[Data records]
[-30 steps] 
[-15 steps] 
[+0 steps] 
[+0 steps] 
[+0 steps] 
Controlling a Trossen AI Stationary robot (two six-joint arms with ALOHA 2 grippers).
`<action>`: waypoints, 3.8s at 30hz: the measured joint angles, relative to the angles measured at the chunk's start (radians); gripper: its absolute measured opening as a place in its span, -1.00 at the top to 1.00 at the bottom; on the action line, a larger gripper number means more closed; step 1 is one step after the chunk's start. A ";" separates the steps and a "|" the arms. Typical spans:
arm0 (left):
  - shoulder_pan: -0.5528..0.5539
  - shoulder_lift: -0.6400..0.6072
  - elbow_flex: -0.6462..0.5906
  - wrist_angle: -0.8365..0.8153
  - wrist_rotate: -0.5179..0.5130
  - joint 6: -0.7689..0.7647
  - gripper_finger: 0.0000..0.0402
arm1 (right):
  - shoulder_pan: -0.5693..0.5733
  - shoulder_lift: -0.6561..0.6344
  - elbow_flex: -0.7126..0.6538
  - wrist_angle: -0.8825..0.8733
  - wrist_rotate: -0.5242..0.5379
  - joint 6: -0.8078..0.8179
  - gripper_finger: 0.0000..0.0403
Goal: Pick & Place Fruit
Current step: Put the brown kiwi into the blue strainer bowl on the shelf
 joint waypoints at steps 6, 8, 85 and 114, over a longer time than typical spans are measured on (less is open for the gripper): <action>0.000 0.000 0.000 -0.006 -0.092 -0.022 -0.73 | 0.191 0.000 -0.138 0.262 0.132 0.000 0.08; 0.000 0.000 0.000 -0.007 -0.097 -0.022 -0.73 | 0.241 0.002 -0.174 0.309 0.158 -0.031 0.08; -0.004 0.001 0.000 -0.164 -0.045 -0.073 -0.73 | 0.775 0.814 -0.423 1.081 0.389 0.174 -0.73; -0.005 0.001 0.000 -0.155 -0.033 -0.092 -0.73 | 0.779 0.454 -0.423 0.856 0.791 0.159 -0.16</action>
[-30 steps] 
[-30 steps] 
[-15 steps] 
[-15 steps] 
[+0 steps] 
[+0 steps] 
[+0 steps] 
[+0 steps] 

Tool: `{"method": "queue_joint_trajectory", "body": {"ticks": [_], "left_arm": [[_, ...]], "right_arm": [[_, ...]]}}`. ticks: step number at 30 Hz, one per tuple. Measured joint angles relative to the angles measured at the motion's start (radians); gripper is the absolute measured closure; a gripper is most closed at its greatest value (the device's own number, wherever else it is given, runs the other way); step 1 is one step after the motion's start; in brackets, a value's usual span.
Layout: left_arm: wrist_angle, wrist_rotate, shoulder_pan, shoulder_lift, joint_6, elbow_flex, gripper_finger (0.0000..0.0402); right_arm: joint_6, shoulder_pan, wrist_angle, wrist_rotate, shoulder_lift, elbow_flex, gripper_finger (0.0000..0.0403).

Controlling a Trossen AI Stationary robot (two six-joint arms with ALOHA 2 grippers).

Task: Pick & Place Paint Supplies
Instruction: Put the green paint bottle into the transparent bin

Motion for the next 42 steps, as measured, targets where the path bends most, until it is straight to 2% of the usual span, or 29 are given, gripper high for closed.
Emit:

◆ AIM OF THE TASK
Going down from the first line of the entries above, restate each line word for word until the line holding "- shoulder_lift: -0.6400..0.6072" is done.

◆ SOLUTION FOR THIS EXERCISE
[-30 steps] 
[-15 steps] 
[+0 steps] 
[+0 steps] 
[+0 steps] 
Controlling a Trossen AI Stationary robot (two six-joint arms with ALOHA 2 grippers).
`<action>`: waypoints, 3.8s at 30hz: the measured joint angles, relative to the angles measured at the chunk's start (radians); gripper: its absolute measured opening as a place in its span, -1.00 at the top to 1.00 at the bottom; on the action line, a larger gripper number means more closed; step 1 is one step after the chunk's start. A ";" separates the steps and a "|" the arms. Typical spans:
arm0 (left):
  - shoulder_pan: -0.5528..0.5539
  - shoulder_lift: -0.6400..0.6072

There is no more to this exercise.